I read a few of the posts and almost everyone of the author was blaming it all their problems on some kind of "syndrome". I used to do the same. I cried because I was depressed. I took medications that didn't work. I attempted suicide once but I'm so fucking stupid it failed. At some point I realized that not everyone was put on this earth to be happy. Why? I struggled with that for a long time. Then it came to me; we are the contrast that gives meaning to the happy. If everyone were happy and well adjusted who would know, there would be nothing to compare it to. It’s only by seeing that they are better than you and me that they know they are happy. We are the black background that gives meaning to the colors and white space of the tapestry of our lives. So I learned my lesson. It doesn’t help to whine and complain because I am the person I am meant to be. The fact that I hate everyday that I wake up and hope to hell that I am fat and out of shape enough that I do not survive my first heart attack, which could happen any day if GOD is merciful. I am now 52 and I came to understand all of this about 15 years ago. I explained this to my shrink and he had me committed for 13 weeks; which cost me my job, my wife and even my kids wouldn't speak to me by the time I got out. I walked into my ex-shrinks office, interrupting a session, said "fuck you" and walked out. Since then I have accepted my station in life and life is almost tolerable. I just had to learn to quit fighting it. I am who I was intended to be so there is no point complaining and fighting it. | |
I agree with the OP but I seriously think he should try MDMA .. That shit will change your outlook overnight.
You however are different, You don't realise you have a problem and so will not search for a way to remedy your problem. lucky for you the disgust that most people feel when you are around is enough to classify you as the lowest form trash that had the benefit of existing as nobody on the internet. Luckily if a natural disaster had to happen in your area and you happened to die then that would one less saddening aspect of the said disaster. If hell exist it awaits you and if it doesn't I'm pretty sure you'll live you soon.

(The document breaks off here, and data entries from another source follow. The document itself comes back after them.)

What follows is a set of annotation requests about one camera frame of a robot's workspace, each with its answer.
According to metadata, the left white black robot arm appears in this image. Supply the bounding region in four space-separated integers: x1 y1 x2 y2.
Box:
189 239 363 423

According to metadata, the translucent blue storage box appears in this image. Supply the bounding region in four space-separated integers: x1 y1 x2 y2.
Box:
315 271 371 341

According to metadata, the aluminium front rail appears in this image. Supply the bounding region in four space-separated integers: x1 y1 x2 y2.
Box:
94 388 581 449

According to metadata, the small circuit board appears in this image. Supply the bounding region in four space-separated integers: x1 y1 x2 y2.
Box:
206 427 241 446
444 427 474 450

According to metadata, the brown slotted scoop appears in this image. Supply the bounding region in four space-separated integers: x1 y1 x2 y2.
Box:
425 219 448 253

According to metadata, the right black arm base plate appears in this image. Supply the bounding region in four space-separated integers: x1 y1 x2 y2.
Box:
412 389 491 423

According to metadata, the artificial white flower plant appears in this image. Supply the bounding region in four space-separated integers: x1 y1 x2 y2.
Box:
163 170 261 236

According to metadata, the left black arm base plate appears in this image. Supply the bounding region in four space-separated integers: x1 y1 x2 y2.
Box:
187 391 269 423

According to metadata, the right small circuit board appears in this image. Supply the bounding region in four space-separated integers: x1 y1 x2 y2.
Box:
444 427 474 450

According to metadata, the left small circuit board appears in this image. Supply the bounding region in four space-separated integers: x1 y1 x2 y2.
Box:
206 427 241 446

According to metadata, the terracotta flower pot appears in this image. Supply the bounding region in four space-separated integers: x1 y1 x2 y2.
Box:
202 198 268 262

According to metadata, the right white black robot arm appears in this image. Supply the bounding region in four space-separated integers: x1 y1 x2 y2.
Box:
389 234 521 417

So toughen the fuck up and get ready for a world of hate which is ten times worse the the she-man who slapped you and fucked like the disposable human you are.

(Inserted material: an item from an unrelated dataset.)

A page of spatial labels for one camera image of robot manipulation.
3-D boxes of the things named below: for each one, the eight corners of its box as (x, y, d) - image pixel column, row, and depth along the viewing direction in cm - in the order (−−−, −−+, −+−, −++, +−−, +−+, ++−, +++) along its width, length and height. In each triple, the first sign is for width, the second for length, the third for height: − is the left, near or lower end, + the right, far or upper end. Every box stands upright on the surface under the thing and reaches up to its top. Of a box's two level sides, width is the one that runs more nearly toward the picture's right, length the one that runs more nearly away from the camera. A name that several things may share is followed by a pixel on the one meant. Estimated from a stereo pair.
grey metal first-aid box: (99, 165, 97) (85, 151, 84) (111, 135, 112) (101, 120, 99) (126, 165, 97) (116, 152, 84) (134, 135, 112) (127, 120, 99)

or else you could just apologise and from now on realise that most of these people don't care much for your crap attempt at trolling. Apologise and make your life mean more then condom still stuck in your ass. Help people out. be nice. be human. Your negative comments are the most impact you may have on this world. and the worse they are the less we feel for you. Actually your just a piece of shit... I give you 7 days.
BTW. professionals have been observing your comments and you might have a self destructive personality disorder. If I gave you the true term for the disorder then you'd probably find the correct medication for it? You only deserve what I give... 7 Days
On another note, I wish your shrink dies. Shrinks are the filth of the world, they pretend they can fix other people's mental illnesses when they can't cure themselves. Most shrinks become shrinks to solve their own psychological disorders. Hint: "A sick person cannot heal another sick person".

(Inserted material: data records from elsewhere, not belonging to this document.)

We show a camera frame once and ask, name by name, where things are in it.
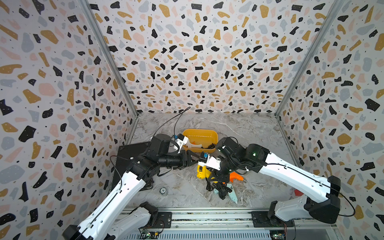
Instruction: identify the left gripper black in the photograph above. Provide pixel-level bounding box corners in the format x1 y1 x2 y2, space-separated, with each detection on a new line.
158 149 202 170

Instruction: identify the orange hot glue gun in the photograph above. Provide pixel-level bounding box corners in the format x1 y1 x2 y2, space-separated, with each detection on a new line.
228 172 245 184

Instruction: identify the yellow plastic storage box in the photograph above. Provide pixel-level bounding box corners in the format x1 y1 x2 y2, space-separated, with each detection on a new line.
183 129 219 154

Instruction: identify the yellow hot glue gun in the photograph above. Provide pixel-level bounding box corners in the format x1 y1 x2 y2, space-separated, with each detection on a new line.
197 165 215 192

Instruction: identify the white hot glue gun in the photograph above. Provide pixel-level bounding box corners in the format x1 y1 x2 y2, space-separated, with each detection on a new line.
186 143 216 149

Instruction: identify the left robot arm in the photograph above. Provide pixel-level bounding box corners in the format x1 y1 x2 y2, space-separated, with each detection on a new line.
63 134 197 240

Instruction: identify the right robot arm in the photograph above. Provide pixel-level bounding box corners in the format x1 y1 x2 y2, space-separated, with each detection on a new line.
202 137 342 224

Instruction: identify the mint green hot glue gun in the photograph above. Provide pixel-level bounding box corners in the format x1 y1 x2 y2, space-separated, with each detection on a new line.
213 183 238 204

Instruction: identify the black flat box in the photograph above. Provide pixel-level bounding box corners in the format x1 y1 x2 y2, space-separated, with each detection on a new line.
111 142 150 189

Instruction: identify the small round metal disc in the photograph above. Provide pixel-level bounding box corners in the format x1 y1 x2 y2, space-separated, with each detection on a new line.
160 187 168 195

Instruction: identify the red small object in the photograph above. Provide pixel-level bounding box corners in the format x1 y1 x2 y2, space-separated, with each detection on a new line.
294 190 303 197

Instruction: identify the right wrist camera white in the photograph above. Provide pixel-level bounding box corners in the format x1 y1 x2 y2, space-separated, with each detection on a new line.
198 152 221 170

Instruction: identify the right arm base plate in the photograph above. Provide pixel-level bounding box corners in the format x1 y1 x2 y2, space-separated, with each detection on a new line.
251 211 294 228

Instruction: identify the aluminium front rail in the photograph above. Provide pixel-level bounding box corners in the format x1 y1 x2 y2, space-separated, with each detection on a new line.
83 207 337 233

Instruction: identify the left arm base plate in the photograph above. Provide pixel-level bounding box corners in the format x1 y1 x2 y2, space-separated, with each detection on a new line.
140 212 172 230

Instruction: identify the white perforated cable tray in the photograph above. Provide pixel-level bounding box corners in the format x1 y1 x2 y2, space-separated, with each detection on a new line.
119 230 272 240

Any shrink reading this, kill yourself. I'm just planting seeds. If I can get I shrink to commit suicide, my life will not be in vain. Never give these idiots your money unless you need medication. Never get psychotherapy. I stormed out of my 1st psychotherapy cession because my shrink was trying to give me advice my mom gives me. I went "I'm not paying you a 100 bucks so that you give me stupid advice". I stormed out of there and I refused to pay.
Shrinks die.
There is certainly enough supporting evidence for me on this site alone to support your claim that people know they're happy by comparing themselves to others who they feel are less happy than they are. Most people don't really care that you're struggling--in fact, they may even be relishing your struggles. There is not much point in complaining or fighting against what you are.